* Work request
Below are the records; retype each one exactly.

(Records drawn from a dataset)

Segment Open

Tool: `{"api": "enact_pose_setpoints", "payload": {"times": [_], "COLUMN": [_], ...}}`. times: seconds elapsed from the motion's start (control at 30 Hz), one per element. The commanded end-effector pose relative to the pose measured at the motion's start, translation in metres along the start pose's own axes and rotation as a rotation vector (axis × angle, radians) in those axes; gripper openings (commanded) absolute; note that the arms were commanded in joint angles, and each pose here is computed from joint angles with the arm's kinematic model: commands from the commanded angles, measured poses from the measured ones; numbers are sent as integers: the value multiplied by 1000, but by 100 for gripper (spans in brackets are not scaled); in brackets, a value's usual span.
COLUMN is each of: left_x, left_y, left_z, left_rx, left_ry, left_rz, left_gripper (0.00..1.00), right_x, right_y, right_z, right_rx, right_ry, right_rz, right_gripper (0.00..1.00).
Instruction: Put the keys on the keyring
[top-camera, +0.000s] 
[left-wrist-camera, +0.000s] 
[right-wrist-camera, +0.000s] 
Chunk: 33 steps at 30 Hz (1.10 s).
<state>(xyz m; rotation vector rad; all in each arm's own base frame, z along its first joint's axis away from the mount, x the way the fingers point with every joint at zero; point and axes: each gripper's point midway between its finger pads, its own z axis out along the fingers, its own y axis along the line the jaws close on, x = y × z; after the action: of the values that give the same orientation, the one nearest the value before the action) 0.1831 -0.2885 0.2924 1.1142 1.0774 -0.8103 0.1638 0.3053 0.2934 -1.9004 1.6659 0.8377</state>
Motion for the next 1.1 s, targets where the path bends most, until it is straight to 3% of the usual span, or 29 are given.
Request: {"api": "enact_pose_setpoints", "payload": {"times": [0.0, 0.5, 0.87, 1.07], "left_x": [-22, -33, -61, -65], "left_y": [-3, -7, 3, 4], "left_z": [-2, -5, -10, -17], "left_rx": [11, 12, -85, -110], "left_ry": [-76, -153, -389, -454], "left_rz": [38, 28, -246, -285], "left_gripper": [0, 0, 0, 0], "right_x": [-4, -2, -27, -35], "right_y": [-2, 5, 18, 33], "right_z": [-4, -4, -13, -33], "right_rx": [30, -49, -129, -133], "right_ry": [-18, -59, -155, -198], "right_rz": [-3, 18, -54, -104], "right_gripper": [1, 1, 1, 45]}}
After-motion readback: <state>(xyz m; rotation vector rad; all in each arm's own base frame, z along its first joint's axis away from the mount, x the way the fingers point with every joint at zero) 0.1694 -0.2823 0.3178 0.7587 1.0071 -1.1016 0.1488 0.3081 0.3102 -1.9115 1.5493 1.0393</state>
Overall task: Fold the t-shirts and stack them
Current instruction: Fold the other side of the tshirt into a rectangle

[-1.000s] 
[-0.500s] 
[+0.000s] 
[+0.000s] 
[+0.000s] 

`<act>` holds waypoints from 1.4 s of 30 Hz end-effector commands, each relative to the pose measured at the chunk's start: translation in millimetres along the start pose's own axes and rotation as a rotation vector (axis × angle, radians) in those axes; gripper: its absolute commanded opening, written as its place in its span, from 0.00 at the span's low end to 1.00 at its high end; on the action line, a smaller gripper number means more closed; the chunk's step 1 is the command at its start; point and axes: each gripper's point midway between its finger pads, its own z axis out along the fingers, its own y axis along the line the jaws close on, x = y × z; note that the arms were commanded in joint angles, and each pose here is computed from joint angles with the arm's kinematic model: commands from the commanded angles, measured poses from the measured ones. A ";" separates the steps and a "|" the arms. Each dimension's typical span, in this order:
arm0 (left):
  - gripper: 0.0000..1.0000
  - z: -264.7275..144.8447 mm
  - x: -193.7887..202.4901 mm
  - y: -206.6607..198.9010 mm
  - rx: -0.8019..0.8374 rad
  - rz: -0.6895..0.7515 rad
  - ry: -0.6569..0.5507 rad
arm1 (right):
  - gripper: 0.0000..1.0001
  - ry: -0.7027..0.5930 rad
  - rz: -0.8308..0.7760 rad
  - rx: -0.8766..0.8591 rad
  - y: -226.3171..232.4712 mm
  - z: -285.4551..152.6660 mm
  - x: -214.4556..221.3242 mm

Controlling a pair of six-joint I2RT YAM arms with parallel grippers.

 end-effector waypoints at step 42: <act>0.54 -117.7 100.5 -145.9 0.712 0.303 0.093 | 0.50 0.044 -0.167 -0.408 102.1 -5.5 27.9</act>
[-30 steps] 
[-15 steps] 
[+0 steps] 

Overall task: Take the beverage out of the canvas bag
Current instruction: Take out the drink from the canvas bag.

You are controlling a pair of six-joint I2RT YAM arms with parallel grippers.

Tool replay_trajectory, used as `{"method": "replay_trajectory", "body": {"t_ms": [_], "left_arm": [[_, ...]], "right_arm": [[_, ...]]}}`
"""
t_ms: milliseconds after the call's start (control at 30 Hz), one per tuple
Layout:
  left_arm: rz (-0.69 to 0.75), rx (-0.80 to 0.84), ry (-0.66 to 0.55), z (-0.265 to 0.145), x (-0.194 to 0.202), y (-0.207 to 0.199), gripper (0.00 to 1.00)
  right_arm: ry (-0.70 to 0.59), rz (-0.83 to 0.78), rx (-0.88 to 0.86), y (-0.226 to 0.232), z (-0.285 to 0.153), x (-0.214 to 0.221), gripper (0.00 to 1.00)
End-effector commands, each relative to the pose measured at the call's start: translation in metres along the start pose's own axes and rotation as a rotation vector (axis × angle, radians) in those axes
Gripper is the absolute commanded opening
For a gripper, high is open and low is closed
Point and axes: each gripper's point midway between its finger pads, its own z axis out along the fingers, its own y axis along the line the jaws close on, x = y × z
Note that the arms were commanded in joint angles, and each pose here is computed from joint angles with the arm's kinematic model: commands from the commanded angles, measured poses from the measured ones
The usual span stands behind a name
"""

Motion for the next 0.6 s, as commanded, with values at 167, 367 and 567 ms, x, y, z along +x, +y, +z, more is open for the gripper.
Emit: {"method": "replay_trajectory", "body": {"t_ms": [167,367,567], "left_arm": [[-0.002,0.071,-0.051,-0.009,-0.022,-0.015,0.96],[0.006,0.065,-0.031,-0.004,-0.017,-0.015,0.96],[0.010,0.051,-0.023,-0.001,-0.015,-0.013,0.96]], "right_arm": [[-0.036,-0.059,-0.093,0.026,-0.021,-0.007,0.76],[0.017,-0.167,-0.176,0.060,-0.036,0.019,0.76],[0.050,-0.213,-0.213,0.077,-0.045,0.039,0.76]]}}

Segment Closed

* Problem solution
Tool: `{"api": "enact_pose_setpoints", "payload": {"times": [_], "COLUMN": [_], ...}}`. times: seconds elapsed from the motion's start (control at 30 Hz), one per element. The commanded end-effector pose relative to the pose measured at the motion's start, translation in metres along the start pose's own axes and rotation as a rotation vector (axis × angle, radians) in those axes; gripper openings (commanded) absolute; note that the arms were commanded in joint angles, and each pose here is computed from joint angles with the arm's kinematic model: commands from the commanded angles, measured poses from the measured ones; numbers are sent as integers: the value multiplied by 1000, but by 100 for gripper (spans in brackets are not scaled); in brackets, a value's usual span.
COLUMN is each of: left_x, left_y, left_z, left_rx, left_ry, left_rz, left_gripper (0.00..1.00), right_x, right_y, right_z, right_rx, right_ry, right_rz, right_gripper (0.00..1.00).
Instruction: Put the keys on the keyring
[top-camera, +0.000s] 
[left-wrist-camera, +0.000s] 
[right-wrist-camera, +0.000s] 
Chunk: 33 steps at 30 Hz (1.10 s).
<state>(xyz m; rotation vector rad; all in each arm's own base frame, z along its first joint's axis away from the mount, x the way the fingers point with every joint at zero; point and axes: each gripper's point midway between its finger pads, its own z axis out along the fingers, its own y axis along the line the jaws close on, x = y × z; after the action: of the values that give the same orientation, the one nearest the value before the action) 0.1831 -0.2885 0.2924 1.1142 1.0774 -0.8103 0.1638 0.3053 0.2934 -1.9004 1.6659 0.8377</state>
Motion for the next 1.1 s, targets where the path bends most, until it is straight to 3% of the usual span, or 29 are given.
Request: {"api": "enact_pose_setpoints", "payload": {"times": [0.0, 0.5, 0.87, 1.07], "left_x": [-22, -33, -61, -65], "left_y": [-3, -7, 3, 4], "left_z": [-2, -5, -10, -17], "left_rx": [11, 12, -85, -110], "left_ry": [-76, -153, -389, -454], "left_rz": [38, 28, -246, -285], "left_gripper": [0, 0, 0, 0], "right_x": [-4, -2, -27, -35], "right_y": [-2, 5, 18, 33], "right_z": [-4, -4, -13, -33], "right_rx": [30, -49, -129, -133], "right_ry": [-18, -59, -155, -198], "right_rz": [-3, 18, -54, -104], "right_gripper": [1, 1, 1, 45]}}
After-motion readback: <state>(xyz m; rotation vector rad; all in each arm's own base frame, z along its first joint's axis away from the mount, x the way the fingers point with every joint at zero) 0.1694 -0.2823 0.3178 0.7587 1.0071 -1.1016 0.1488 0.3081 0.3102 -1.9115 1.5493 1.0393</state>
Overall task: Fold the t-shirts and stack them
Current instruction: Fold the other side of the tshirt into a rectangle

[-1.000s] 
[-0.500s] 
[+0.000s] 
[+0.000s] 
[+0.000s] 

`<act>` holds waypoints from 1.4 s of 30 Hz end-effector commands, each relative to the pose measured at the chunk's start: translation in millimetres along the start pose's own axes and rotation as a rotation vector (axis × angle, radians) in those axes; gripper: its absolute commanded opening, written as its place in its span, from 0.00 at the span's low end to 1.00 at its high end; on the action line, a smaller gripper number means more closed; the chunk's step 1 is the command at its start; point and axes: each gripper's point midway between its finger pads, its own z axis out along the fingers, its own y axis along the line the jaws close on, x = y × z; note that the arms were commanded in joint angles, and each pose here is computed from joint angles with the arm's kinematic model: commands from the commanded angles, measured poses from the measured ones. A ";" separates the steps and a "|" the arms. Each dimension's typical span, in this order:
arm0 (left):
  - gripper: 0.0000..1.0000
  - z: -264.7275..144.8447 mm
  - x: -193.7887..202.4901 mm
  - y: -206.6607..198.9010 mm
  - rx: -0.8019..0.8374 rad
  - rz: -0.6895..0.7515 rad
  - ry: -0.6569..0.5507 rad
arm1 (right):
  - gripper: 0.0000..1.0001
  - ry: -0.7027..0.5930 rad
  - rz: -0.8308..0.7760 rad
  - rx: -0.8766..0.8591 rad
  - y: -226.3171..232.4712 mm
  - z: -285.4551..152.6660 mm
  - x: -214.4556..221.3242 mm

Controlling a pair of six-joint I2RT YAM arms with parallel grippers.

 end-effector waypoints at step 42: <act>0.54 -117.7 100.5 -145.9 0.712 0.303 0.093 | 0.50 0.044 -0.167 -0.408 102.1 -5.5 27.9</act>
[-30 steps] 
[-15 steps] 
[+0 steps] 

Overall task: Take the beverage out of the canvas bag
Current instruction: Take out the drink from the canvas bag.

You are controlling a pair of six-joint I2RT YAM arms with parallel grippers.

Tool replay_trajectory, used as `{"method": "replay_trajectory", "body": {"t_ms": [_], "left_arm": [[_, ...]], "right_arm": [[_, ...]]}}`
"""
t_ms: milliseconds after the call's start (control at 30 Hz), one per tuple
Layout:
  left_arm: rz (-0.69 to 0.75), rx (-0.80 to 0.84), ry (-0.66 to 0.55), z (-0.265 to 0.145), x (-0.194 to 0.202), y (-0.207 to 0.199), gripper (0.00 to 1.00)
  right_arm: ry (-0.70 to 0.59), rz (-0.83 to 0.78), rx (-0.88 to 0.86), y (-0.226 to 0.232), z (-0.285 to 0.153), x (-0.214 to 0.221), gripper (0.00 to 1.00)
End-effector commands, each relative to the pose measured at the call's start: translation in metres along the start pose's own axes and rotation as a rotation vector (axis × angle, radians) in those axes
Gripper is the absolute commanded opening
For a gripper, high is open and low is closed
Point and axes: each gripper's point midway between its finger pads, its own z axis out along the fingers, its own y axis along the line the jaws close on, x = y × z
Note that the arms were commanded in joint angles, and each pose here is computed from joint angles with the arm's kinematic model: commands from the commanded angles, measured poses from the measured ones
The usual span stands behind a name
"""

Motion for the next 0.6 s, as commanded, with values at 167, 367 and 567 ms, x, y, z along +x, +y, +z, more is open for the gripper.
Emit: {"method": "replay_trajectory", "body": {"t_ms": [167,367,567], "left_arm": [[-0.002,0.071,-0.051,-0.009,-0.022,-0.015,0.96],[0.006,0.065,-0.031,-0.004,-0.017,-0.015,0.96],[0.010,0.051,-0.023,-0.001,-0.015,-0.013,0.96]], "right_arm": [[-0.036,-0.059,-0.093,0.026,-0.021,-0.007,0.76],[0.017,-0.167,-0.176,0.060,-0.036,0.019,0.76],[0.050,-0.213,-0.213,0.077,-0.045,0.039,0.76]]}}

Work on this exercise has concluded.